━━━━━ Data extract

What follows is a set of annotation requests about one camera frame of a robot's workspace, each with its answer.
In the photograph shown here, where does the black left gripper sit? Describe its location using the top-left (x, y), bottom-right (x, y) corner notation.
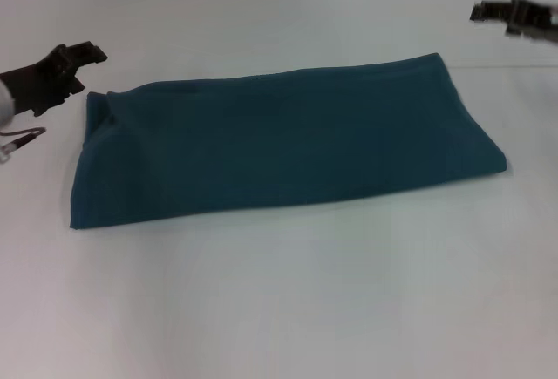
top-left (0, 40), bottom-right (109, 117)

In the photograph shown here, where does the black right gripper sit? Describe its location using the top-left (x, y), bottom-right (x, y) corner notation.
top-left (469, 0), bottom-right (558, 44)

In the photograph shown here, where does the blue t-shirt with white print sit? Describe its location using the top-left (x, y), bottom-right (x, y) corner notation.
top-left (69, 51), bottom-right (509, 231)

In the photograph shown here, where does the left arm cable with plug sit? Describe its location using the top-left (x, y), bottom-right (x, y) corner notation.
top-left (0, 126), bottom-right (48, 165)

━━━━━━━━━━

Could you reproduce exactly, and only, the lines from the one containing "In the photograph shown here, where does the black left" through the end of the records above, both included, while leaving out the pictures?

In the photograph shown here, where does the black left gripper sit? Describe its location using the top-left (x, y), bottom-right (x, y) corner notation.
top-left (0, 40), bottom-right (109, 117)

In the photograph shown here, where does the black right gripper sit? Describe its location using the top-left (x, y), bottom-right (x, y) corner notation.
top-left (469, 0), bottom-right (558, 44)

In the photograph shown here, where does the blue t-shirt with white print sit? Describe its location using the top-left (x, y), bottom-right (x, y) corner notation.
top-left (69, 51), bottom-right (509, 231)

In the photograph shown here, where does the left arm cable with plug sit? Describe its location using the top-left (x, y), bottom-right (x, y) corner notation.
top-left (0, 126), bottom-right (48, 165)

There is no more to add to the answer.